Could you reproduce the lines below from the one with "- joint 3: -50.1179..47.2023" through the one with "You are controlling"? Keep both ends and add nothing.

+--

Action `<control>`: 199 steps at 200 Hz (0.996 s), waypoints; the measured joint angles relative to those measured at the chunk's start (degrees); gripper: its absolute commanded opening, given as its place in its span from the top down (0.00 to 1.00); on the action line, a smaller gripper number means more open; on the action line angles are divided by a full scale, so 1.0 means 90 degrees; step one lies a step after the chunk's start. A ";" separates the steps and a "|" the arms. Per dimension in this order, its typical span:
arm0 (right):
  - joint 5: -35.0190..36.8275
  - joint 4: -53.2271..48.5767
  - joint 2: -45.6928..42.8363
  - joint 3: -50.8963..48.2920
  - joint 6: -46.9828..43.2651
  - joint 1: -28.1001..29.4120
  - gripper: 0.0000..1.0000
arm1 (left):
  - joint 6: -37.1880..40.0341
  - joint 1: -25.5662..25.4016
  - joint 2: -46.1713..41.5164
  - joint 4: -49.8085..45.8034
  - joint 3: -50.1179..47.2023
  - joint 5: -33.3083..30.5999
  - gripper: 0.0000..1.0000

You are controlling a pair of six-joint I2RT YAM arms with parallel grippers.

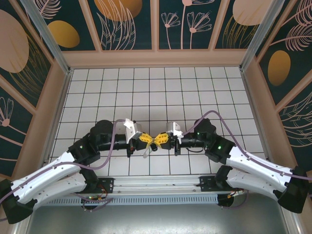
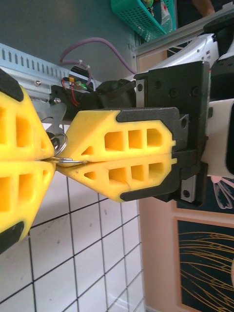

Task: Put the keys on the keyring

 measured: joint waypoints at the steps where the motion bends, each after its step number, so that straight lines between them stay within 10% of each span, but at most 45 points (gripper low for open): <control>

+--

→ Answer area
  - joint 3: -50.1179..47.2023
  - joint 5: -33.3083..30.5999
  - gripper: 0.0000..1.0000

You are controlling a pair of six-joint I2RT YAM arms with parallel grippers.

Nothing further is needed for the exercise.